In messages and phone calls, tenants related how their income had dried up, with business put in cold storage, and jobs furloughed or cut.
With a small portfolio of buy-to-let properties spread across north London, the long-term landlord-investor, who did not wish to be named, told the FT he sympathised with his tenants who had all been reliable payers in the past.
“You have to be fair with people and let them get back on their feet,” he says, acknowledging that he is fortunate in not being heavily leveraged or dependent on their rents to sustain him.
However, not all of the UK’s estimated 2.6m buy-to-let landlords can afford to be as magnanimous. After a sustained tax and regulatory squeeze on the sector from successive chancellors, the hit to income combined with an uncertain outlook for rental growth and property prices could prompt some smaller landlords to sell up.
Landlords with cash to invest nonetheless believe investment opportunities could yet emerge, with jittery market sentiment limiting competition from other buyers and even pushing up demand for rental property.
Here, FT Money explores the outlook for buy-to-let in a shrinking economy as landlords assess the challenges that lie ahead.
The outlook for rents
The impact of coronavirus on the buy-to-let sector is a tale in two parts — the immediate effect on rental yields, and the longer term picture.
Since lockdown, activity in the rental market has diverged from the residential sales market. Until last week, government-imposed restrictions had made it very difficult to buy or sell a property. However, the lettings market has been able to function more freely — providing properties were empty and renters who were content with a virtual viewing followed social distancing and hygiene guidelines as they moved in.
Some data suggest landlords have been quicker to return to market than tenants, following the initial shock of lockdown. Property analysts TwentyCi found that the supply of rental properties dropped in April, but has since rebounded to 99 per cent of the norm in 2019. Demand from tenants in the form of agreed lets, however, has come back only partially, to 58 per cent of the 2019 average and 64 per cent of its pre-lockdown mean in February and March.
“Supply is outstripping demand,” says Colin Bradshaw, chief customer officer at TwentyCi, “which means rents are falling or must fall”.
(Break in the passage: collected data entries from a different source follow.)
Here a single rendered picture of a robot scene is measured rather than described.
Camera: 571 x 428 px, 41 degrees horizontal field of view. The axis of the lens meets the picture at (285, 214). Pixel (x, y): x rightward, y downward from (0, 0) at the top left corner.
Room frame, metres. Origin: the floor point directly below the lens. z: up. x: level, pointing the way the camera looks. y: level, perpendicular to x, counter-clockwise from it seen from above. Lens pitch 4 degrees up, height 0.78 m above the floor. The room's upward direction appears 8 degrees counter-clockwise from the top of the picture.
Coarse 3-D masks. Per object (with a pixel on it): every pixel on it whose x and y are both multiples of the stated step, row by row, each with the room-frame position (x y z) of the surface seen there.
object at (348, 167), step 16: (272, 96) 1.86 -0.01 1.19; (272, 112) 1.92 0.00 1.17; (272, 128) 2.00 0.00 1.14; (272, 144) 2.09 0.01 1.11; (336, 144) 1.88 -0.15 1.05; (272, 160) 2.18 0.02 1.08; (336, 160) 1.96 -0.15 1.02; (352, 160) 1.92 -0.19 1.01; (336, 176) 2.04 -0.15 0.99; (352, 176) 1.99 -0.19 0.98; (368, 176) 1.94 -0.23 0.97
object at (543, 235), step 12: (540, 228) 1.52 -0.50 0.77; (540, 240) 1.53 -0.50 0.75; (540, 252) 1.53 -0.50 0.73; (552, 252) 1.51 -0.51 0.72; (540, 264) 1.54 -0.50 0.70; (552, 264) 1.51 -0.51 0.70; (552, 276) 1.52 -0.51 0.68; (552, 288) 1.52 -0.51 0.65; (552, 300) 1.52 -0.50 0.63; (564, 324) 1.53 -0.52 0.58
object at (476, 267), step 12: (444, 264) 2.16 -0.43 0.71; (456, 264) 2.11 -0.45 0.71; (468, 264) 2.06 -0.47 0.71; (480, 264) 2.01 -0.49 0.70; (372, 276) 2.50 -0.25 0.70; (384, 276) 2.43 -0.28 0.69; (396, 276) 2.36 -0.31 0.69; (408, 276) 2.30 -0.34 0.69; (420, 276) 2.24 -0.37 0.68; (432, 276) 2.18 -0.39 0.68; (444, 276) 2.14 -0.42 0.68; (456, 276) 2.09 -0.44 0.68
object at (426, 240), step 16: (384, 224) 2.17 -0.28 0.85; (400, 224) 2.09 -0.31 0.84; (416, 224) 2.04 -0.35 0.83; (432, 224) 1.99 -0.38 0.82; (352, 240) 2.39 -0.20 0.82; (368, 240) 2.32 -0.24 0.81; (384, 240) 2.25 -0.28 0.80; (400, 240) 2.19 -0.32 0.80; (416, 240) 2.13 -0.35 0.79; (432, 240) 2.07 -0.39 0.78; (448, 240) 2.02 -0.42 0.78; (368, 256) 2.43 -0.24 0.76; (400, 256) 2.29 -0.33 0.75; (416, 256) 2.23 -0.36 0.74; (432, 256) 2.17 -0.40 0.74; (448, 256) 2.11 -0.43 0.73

Property website Zoopla monitors demand at an earlier stage in the lettings process, recording when potential tenants contact agents to ask about specific properties to rent. Thus measured, demand plunged by more than 55 per cent in the last three weeks of March. After springing back in April and May, however, it is now running at a startling 30 per cent higher than in early March.
Richard Donnell, Zoopla’s head of research, says rental demand has bounced back — and then some. “I was expecting it to be skewed by price or region, but it is a broad-based rebound. It is partly to do with the closure of the sales market creating demand in the rental market. People are looking for short-term flexibility in the rental market, which is what it delivers.”
Buy-to-let has often been cast as a potential problem for financial stability, on the grounds that any house price fall could risk becoming a house price crash if it prompted a big sell-off by landlords, each holding multiple properties.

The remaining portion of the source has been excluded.